MATERIAL PROVIDED:
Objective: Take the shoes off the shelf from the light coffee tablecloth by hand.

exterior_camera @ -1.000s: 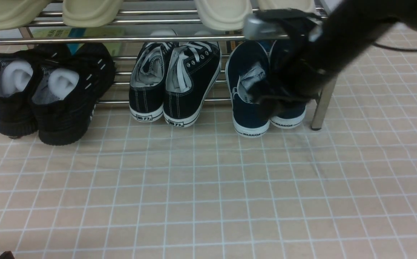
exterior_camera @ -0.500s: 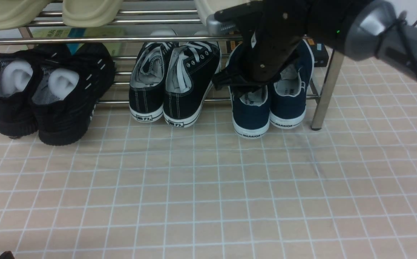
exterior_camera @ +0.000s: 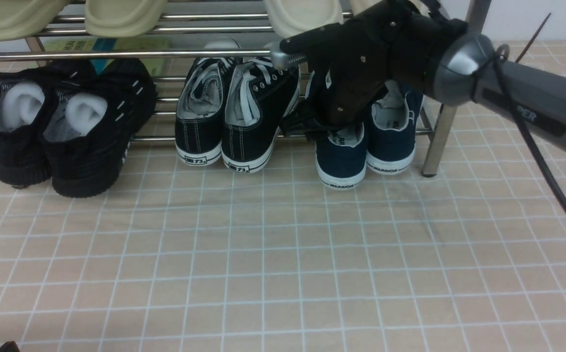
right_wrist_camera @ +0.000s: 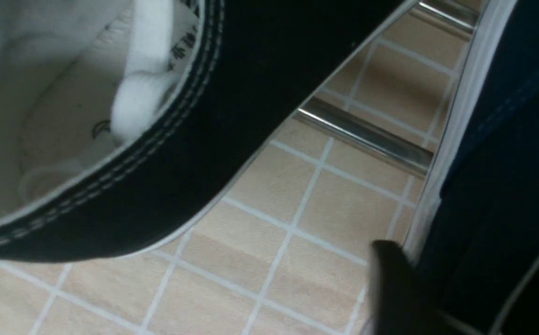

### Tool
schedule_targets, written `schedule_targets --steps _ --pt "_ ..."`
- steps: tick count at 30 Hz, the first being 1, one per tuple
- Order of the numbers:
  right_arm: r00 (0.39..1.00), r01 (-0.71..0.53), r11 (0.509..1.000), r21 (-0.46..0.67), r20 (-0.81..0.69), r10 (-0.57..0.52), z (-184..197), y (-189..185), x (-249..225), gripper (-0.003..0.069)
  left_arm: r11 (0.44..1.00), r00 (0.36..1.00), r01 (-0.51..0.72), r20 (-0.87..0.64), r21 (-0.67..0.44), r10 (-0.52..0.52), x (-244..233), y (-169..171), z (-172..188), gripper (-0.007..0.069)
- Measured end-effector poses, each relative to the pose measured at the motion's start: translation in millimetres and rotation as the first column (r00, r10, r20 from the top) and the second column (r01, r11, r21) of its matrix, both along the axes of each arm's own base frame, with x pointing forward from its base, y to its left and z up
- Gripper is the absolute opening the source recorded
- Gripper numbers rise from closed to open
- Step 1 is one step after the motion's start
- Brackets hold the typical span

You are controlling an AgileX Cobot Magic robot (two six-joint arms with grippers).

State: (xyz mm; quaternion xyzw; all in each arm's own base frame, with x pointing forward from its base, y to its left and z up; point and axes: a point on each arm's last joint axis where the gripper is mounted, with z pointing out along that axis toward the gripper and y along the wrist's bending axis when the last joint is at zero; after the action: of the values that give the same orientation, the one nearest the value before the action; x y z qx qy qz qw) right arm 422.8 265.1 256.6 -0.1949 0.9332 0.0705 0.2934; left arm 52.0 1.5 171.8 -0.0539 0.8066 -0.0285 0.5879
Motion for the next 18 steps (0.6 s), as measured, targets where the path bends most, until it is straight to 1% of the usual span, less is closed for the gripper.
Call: schedule_targets --steps 1,2,4,8,10,15,16,18 --pt "1.0 0.0 1.0 0.004 0.006 0.0 2.1 -0.1 -0.2 0.0137 1.0 1.0 0.0 0.0 0.0 0.0 0.0 0.0 0.0 0.024" --pt "1.0 0.002 1.0 0.006 0.005 -0.002 3.2 -0.3 -0.6 0.0076 1.0 1.0 0.0 0.0 -0.001 0.0 0.0 0.0 0.0 0.024" --pt "1.0 0.004 1.0 0.009 0.0 -0.004 6.6 -1.1 -2.3 0.0034 1.0 1.0 0.0 0.0 -0.001 0.0 0.0 0.0 0.0 0.024" --pt "0.999 0.012 0.999 0.033 -0.032 -0.011 23.7 -4.9 -11.9 0.0034 1.0 1.0 0.0 0.0 -0.001 0.0 0.0 0.0 0.0 0.024" --pt "0.998 0.001 0.999 0.051 -0.057 0.002 39.7 -7.8 -20.8 0.0034 1.0 1.0 0.0 0.0 -0.001 0.0 0.0 0.0 0.0 0.024" --pt "0.991 -0.078 0.991 0.108 -0.105 0.089 81.6 -13.9 -49.1 0.0034 1.0 1.0 0.0 0.0 -0.001 0.0 0.0 0.0 0.0 0.024" --pt "0.989 -0.082 0.99 0.112 -0.112 0.094 83.0 -14.1 -50.8 0.0034 1.0 1.0 0.0 0.0 -0.001 0.0 0.0 0.0 0.0 0.024" --pt "0.981 -0.128 0.985 0.114 -0.129 0.143 98.3 -19.1 -64.1 0.0034 1.0 1.0 0.0 0.0 -0.001 0.0 0.0 0.0 0.0 0.024"
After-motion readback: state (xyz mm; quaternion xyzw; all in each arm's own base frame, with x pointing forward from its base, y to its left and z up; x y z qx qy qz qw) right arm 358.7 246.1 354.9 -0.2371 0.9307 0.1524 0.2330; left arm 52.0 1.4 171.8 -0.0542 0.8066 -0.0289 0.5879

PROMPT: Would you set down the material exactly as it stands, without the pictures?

ANSWER AREA:
Objective: Take the shoes off the shelf from the light coffee tablecloth by hand.

exterior_camera @ -1.000s: 
exterior_camera @ -0.500s: 
exterior_camera @ +0.000s: 
right_wrist_camera @ +0.000s: 

### Tool
schedule_targets, written `schedule_targets --steps _ --pt "_ ..."`
- steps: tick count at 30 Hz, the first being 1, one per tuple
- Order of the numbers:
  right_arm: r00 (0.39..1.00), r01 (-0.71..0.53), r11 (0.509..1.000), r21 (-0.46..0.67), r20 (-0.81..0.69), r10 (-0.57..0.52), z (-184..197), y (-189..185), x (-249..225), gripper (-0.003..0.069)
  left_arm: r11 (0.44..1.00), r00 (0.36..1.00), r01 (-0.51..0.72), r20 (-0.87..0.64), r21 (-0.67..0.44), r10 (-0.52..0.52), x (-244..233), y (-169..171), z (-172..188), gripper (-0.007..0.069)
- Measured end-effector poses, each relative to the pose measured at the motion's start: translation in millimetres and rotation as the first column (r00, r10, r20 from the top) and the second column (r01, r11, r21) of its matrix, both along the axes of each arm's own base frame, with x pointing forward from its base, y to its left and z up
- Gripper is the absolute opening the source recorded
- Gripper numbers rise from closed to open
- Step 1 is one step after the motion's start
- Brackets hold the typical span

You are controlling an AgileX Cobot Magic robot (two six-joint arms with grippers).

State: (xyz mm; quaternion xyzw; all in each arm's own base frame, with x pointing forward from its base, y to its left and z up; point and axes: a point on each arm's last joint axis where the gripper is mounted, with z pointing out along that axis toward the gripper and y along the wrist's bending axis when the last joint is at zero; after the action: of the values that give the same orientation, the one nearest the value before the action; x y z qx qy qz qw) right arm 422.8 265.1 256.6 -0.1949 0.9332 0.0705 0.2934; left arm 52.0 1.5 171.8 -0.0539 0.8066 -0.0285 0.5879
Motion for the next 18 steps (0.6 s), as measured, targets where the path bends most, until it is straight to 1% of the usual span, less is closed for the gripper.
Call: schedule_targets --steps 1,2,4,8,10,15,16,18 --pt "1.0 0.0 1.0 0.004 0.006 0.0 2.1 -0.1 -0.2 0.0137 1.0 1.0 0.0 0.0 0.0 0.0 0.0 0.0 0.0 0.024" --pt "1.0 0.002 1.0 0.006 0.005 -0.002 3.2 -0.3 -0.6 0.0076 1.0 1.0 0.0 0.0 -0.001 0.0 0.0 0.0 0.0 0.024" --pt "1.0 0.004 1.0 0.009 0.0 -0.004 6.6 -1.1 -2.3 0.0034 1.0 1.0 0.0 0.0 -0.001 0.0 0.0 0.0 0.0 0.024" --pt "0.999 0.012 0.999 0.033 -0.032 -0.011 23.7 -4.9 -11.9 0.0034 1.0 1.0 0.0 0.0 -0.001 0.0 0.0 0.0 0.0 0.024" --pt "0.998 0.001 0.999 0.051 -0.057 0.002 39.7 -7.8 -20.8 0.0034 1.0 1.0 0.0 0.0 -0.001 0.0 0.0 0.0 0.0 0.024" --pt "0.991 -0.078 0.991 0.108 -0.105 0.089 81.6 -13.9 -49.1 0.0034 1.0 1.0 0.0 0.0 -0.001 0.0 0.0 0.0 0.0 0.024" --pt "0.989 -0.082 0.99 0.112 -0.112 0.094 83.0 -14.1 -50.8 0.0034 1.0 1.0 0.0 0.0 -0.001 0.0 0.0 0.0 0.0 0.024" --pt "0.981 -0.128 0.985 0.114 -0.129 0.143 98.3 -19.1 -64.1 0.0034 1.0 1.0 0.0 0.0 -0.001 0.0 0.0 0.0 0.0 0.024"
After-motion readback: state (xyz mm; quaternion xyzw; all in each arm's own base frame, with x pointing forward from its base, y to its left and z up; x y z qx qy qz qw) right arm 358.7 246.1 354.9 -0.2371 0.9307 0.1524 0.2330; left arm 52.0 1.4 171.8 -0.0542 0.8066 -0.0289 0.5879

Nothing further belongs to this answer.